[PROBLEM DESCRIPTION] In the material below, how many lines include the string "bamboo"? Answer with the number and nothing else.

***

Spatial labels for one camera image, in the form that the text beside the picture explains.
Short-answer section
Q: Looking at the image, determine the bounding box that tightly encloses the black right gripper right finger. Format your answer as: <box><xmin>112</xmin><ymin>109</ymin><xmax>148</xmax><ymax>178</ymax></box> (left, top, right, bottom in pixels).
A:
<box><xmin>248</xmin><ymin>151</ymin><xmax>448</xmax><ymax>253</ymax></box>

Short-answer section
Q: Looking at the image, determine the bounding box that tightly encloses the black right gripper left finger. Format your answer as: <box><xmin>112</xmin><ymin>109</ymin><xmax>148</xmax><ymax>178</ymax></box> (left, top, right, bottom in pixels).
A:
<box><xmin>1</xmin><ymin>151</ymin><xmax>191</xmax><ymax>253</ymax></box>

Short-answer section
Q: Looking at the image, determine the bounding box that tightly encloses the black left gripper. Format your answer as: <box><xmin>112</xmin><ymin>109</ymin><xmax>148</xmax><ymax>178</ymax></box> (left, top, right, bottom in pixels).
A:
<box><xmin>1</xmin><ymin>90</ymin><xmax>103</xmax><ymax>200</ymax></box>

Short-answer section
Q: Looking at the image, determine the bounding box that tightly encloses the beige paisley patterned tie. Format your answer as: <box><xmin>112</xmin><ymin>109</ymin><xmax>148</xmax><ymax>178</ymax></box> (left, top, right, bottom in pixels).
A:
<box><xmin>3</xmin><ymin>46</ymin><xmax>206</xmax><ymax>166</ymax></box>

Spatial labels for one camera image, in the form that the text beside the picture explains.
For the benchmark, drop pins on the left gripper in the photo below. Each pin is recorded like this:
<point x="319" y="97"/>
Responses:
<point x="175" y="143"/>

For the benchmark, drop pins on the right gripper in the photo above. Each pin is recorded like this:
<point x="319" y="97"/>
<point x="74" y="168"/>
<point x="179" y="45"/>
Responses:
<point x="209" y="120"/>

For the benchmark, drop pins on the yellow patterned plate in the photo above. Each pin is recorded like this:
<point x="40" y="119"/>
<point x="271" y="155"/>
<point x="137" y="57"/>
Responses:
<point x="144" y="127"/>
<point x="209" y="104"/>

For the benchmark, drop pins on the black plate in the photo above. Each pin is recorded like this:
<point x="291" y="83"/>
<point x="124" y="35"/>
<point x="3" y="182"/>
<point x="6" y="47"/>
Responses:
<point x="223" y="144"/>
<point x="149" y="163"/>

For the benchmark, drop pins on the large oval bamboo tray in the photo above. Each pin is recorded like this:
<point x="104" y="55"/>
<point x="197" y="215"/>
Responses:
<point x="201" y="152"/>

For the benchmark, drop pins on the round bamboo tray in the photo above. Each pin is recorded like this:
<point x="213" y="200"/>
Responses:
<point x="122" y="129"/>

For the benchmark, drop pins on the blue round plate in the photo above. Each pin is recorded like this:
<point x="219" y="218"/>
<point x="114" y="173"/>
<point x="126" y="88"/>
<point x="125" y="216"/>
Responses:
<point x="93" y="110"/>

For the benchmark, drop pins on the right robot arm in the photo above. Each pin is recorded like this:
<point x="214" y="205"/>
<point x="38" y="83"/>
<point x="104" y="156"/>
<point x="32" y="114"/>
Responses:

***

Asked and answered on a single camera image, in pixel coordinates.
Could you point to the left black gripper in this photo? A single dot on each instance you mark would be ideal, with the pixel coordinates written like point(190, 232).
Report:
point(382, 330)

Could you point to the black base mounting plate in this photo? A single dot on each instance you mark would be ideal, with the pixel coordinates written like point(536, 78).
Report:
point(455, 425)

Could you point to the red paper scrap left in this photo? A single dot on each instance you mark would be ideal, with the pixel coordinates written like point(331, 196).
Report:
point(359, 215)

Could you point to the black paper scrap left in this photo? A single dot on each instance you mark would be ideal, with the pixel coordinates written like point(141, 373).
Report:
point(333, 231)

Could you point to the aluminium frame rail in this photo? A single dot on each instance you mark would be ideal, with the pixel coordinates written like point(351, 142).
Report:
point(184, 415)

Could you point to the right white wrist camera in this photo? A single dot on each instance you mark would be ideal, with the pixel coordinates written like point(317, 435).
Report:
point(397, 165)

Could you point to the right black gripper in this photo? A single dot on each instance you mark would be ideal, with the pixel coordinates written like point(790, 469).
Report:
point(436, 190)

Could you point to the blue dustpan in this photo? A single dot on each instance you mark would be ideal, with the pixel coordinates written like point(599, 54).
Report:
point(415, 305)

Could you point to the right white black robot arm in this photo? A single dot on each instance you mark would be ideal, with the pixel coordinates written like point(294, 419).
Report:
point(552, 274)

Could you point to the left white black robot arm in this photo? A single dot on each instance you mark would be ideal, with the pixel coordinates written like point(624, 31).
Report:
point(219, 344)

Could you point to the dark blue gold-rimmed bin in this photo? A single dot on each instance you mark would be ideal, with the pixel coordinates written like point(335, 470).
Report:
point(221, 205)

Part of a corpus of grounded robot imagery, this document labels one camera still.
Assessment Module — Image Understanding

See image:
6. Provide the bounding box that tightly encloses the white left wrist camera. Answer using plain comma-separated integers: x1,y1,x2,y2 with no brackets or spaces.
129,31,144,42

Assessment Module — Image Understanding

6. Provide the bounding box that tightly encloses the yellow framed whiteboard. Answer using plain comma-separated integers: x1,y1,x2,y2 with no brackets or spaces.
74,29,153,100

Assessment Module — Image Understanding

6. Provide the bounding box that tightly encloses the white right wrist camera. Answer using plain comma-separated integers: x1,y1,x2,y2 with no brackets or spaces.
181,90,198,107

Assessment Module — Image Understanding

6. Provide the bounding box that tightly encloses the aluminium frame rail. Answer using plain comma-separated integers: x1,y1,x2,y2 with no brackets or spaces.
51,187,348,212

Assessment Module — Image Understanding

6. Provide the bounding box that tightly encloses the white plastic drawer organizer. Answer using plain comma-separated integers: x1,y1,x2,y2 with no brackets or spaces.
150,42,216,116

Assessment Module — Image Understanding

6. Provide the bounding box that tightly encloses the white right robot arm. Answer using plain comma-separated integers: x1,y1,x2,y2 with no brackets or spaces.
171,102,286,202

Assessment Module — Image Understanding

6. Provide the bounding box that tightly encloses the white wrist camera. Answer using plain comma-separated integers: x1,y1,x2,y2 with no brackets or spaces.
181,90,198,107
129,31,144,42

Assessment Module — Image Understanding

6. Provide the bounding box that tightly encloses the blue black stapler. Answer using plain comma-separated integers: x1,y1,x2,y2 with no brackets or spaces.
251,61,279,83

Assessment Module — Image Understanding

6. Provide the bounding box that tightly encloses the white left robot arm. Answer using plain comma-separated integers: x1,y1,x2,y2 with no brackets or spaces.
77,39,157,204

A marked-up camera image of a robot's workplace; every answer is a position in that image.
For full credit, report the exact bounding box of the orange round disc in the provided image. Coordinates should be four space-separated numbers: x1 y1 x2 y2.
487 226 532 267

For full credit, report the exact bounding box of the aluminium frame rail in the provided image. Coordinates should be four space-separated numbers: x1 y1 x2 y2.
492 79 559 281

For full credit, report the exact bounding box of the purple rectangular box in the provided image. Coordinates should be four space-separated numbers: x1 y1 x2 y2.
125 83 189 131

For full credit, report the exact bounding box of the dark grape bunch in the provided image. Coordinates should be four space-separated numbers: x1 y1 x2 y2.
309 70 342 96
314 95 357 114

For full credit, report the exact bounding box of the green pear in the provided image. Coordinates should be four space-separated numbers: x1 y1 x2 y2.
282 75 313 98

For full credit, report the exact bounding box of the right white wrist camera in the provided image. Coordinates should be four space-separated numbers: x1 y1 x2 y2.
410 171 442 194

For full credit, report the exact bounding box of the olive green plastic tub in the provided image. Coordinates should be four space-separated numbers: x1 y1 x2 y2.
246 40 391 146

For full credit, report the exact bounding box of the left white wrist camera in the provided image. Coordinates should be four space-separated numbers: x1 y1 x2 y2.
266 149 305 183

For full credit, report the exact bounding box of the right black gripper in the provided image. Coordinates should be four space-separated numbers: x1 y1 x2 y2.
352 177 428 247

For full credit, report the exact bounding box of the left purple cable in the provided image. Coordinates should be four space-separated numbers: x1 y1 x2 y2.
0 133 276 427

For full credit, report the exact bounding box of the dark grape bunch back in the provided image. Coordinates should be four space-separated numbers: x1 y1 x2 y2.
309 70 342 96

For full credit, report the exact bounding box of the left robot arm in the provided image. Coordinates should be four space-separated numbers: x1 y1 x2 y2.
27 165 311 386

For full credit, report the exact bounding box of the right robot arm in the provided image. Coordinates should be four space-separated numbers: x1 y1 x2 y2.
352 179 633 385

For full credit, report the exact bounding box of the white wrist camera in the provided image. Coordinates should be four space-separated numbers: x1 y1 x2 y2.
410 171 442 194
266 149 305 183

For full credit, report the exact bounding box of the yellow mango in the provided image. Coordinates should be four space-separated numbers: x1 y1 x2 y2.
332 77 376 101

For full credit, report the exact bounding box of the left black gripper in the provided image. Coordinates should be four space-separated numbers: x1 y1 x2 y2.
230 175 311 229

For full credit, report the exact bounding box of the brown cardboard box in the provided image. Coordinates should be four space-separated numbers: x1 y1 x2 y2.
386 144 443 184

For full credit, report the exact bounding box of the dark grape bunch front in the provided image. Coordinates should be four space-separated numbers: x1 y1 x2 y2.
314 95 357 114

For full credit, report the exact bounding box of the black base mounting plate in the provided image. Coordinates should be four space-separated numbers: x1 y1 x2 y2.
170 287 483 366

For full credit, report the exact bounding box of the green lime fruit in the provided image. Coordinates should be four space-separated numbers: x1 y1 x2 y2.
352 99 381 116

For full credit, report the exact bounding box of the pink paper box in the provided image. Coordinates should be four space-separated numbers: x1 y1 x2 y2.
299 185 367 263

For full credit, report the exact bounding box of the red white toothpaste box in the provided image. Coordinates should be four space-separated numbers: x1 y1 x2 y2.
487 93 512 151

***

[ANSWER AREA] 2